Story #1
I began my website in the year 2000. The idea was to monitor the Oscar race from beginning to end. It was just one of those funny things that my first time covering the awards was a crazy, unpredictable year of the kind I haven’t seen since — until this year. The Oscars were still being held in March. There was barely a working SAG Ensemble award yet. Hardly any critics groups to speak of. No real awards trajectory like we have now. There was Toronto, maybe, and there was the end of the year rush for “Oscar movies.” The public really had a say back then, so when both Gladiator and Crouching Tiger, Hidden Dragon made a shitload of money, it was no secret and no surprise that they would then be up for the Oscar race.
Approaching Oscar Night 2001 from the outside looking in, you would say, well, this is a no-brainer. Gladiator takes all.
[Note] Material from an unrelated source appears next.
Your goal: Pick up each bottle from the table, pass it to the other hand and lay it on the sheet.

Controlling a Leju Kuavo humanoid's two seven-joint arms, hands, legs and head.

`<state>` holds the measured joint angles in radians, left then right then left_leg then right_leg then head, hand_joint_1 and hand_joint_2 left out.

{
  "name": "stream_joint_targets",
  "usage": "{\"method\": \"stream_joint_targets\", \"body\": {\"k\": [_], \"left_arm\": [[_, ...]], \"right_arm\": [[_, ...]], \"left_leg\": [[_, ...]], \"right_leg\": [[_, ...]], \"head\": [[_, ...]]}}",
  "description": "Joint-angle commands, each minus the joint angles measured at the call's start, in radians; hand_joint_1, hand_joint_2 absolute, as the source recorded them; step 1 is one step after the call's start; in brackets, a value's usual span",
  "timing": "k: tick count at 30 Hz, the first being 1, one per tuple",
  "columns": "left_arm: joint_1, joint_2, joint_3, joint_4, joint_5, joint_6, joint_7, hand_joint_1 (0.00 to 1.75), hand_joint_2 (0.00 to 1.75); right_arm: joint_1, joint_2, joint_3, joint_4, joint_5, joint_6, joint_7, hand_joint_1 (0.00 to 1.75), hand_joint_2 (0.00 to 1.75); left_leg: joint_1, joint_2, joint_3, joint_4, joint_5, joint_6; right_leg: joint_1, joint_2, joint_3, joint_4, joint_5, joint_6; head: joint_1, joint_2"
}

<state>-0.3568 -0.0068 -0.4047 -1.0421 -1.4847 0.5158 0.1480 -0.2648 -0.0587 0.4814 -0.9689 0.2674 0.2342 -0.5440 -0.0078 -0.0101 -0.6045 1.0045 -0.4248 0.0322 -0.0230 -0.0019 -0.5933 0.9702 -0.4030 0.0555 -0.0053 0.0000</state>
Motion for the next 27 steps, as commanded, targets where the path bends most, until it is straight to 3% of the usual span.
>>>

But if you worked the Oscar circuit, you might remember two years before, when Shakespeare in Love famously upset the slam dunk presumed winner, Saving Private Ryan. So you might say, as we all did back then, that maybe Gladiator was ripe for an upset. Gladiator won the PGA. Gladiator had a slam dunk Best Actor winner in Russell Crowe. Ang Lee won the DGA and then Traffic won the SAG ensemble award. Three different movies. Three different guilds. There were so many forces pushing and pulling into the race, just like this year. There was the spectacular Ang Lee. There was the fact that no foreign language film had ever won Best Picture. But there was also the twofer by Steven Soderbergh. He had given us both Traffic and Erin Brockovich. Both had acting winners — Julia Roberts for Brockovich and Benicio Del Toro for Traffic. Then there was the people’s choice, Gladiator. When three different guilds rendered three different results, no one knew how the films would split the honors on Oscar Night, just that they would split. In the end, there was a letter circulated around Hollywood that said, “We shouldn’t let Steven Soderbergh go unrewarded this year. Since he keeps canceling himself out with two fine films, let’s all rally around Traffic.” They did.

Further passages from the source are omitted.